◆ What is needed: Everything from the first line below through the line with "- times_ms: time" is to be transcribed exactly, and nothing past it.

◆ Provided entries:

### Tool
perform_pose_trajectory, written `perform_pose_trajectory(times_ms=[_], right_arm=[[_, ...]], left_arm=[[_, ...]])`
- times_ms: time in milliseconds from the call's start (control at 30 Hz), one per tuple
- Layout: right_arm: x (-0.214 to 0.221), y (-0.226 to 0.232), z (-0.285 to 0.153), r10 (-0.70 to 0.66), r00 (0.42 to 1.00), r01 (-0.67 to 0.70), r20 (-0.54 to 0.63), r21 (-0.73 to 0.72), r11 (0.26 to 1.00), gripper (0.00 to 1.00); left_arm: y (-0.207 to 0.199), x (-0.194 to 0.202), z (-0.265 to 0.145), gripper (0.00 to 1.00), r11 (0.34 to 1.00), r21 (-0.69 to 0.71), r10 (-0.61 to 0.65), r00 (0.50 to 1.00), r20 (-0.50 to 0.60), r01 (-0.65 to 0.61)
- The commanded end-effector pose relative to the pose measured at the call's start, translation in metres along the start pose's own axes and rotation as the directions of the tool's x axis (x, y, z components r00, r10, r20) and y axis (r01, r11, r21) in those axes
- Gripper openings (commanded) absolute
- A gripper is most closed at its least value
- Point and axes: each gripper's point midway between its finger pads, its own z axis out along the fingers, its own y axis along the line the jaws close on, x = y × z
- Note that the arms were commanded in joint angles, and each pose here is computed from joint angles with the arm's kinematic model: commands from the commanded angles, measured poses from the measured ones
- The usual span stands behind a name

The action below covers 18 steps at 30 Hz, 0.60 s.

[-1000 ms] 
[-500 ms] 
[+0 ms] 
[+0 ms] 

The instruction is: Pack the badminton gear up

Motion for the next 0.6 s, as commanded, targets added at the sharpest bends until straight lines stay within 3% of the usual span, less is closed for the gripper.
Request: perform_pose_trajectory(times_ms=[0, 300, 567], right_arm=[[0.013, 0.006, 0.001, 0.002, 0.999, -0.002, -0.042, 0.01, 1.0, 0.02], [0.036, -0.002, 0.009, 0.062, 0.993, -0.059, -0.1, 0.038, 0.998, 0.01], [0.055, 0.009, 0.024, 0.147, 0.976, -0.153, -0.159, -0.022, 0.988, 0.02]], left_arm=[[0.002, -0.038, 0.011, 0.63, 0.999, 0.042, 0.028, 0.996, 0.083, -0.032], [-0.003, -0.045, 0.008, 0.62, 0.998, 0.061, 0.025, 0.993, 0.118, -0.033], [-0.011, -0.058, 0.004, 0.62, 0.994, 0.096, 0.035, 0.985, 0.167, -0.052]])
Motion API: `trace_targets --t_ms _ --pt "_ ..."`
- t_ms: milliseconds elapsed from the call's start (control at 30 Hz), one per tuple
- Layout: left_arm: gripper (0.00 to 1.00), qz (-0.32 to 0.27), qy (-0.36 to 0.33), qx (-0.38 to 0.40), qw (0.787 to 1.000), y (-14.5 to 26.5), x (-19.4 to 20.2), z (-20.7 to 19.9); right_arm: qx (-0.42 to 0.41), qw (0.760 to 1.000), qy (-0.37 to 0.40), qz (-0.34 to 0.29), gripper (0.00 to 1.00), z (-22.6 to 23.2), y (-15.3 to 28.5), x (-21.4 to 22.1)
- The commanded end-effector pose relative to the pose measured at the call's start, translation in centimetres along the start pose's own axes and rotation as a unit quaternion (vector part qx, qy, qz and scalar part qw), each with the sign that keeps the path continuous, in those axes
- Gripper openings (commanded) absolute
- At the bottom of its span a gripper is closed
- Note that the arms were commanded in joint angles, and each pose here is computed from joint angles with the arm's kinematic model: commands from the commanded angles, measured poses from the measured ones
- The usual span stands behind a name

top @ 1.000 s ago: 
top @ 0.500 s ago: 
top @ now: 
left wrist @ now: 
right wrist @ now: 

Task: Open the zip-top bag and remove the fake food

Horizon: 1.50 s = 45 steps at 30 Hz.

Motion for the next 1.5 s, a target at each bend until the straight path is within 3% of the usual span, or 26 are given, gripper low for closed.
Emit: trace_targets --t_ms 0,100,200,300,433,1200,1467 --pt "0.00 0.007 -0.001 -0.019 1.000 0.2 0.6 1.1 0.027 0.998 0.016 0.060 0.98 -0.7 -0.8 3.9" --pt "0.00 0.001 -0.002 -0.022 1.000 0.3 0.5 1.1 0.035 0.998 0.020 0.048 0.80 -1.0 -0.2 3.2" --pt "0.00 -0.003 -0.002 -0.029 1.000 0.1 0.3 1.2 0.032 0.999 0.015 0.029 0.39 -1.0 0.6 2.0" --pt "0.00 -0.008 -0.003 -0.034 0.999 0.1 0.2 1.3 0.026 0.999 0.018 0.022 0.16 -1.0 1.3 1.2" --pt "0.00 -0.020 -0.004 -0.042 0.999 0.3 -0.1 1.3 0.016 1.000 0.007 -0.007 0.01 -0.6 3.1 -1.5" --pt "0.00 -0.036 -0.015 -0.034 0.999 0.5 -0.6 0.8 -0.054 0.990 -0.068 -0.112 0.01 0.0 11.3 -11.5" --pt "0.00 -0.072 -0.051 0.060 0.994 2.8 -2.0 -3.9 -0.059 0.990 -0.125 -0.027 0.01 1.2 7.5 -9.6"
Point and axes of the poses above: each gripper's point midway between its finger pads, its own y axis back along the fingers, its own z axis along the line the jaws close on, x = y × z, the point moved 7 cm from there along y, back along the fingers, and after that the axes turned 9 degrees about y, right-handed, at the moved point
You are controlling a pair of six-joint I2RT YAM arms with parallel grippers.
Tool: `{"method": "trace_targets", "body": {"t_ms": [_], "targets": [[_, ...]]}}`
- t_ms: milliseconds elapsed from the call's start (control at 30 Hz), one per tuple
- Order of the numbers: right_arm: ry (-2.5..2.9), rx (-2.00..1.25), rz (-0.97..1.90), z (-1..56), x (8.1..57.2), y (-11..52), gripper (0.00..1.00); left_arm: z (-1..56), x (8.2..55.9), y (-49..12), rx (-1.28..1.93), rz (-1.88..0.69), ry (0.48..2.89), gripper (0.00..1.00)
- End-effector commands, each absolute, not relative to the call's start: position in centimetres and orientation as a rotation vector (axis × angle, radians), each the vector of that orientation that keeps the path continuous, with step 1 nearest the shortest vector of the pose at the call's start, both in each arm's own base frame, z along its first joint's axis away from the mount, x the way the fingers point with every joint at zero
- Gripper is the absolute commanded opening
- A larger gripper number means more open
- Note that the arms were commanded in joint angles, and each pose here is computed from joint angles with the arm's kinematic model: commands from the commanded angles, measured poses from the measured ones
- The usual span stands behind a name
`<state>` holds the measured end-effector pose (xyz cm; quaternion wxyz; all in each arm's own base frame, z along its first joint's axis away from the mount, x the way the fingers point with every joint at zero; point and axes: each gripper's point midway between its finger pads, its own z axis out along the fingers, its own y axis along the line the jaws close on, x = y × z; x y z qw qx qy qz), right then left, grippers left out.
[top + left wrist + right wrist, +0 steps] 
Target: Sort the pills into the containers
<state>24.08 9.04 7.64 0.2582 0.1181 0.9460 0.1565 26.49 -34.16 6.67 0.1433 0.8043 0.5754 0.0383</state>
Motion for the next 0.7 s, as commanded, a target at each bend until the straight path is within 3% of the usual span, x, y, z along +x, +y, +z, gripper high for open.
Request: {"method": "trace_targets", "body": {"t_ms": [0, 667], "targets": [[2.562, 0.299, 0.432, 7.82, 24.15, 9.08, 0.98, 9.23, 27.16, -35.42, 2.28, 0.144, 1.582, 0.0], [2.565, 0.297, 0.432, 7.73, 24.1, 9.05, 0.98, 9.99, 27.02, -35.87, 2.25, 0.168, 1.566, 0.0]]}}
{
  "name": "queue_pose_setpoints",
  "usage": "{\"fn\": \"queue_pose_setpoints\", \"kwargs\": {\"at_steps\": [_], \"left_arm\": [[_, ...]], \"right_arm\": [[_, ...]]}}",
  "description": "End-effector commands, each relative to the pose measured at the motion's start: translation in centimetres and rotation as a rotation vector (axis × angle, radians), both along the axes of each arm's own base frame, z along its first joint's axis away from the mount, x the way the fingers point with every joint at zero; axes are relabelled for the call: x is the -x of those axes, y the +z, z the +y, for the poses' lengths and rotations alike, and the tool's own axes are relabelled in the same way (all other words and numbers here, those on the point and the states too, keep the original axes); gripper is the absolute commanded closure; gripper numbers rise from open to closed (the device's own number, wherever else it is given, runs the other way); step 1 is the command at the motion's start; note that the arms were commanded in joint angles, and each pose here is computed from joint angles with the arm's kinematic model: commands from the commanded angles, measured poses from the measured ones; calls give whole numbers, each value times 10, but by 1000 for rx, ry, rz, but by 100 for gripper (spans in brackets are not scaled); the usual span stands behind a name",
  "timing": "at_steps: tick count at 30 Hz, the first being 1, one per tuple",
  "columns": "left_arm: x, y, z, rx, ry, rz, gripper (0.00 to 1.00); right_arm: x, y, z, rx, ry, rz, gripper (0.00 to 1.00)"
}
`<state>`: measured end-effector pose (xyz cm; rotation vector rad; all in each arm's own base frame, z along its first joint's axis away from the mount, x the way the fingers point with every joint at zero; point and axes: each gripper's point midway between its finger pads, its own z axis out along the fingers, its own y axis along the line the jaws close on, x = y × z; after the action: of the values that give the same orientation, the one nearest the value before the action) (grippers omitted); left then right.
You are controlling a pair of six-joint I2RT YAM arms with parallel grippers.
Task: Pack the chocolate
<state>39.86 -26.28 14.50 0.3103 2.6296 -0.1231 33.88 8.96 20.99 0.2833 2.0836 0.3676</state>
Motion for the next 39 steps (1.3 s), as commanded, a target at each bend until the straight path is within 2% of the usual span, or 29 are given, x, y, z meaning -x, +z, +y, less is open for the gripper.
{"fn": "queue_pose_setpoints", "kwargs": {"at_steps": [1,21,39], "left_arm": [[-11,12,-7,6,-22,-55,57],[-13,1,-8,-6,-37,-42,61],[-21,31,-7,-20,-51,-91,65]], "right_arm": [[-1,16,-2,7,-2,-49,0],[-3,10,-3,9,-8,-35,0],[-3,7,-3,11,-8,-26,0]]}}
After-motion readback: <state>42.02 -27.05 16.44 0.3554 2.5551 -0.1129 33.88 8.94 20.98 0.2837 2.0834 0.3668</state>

◆ Written reply:
### Tool
perform_pose_trajectory, written `perform_pose_trajectory(times_ms=[_], right_arm=[[_, ...]], left_arm=[[_, ...]])`
- times_ms: time in milliseconds from the call's start (control at 30 Hz), one per tuple

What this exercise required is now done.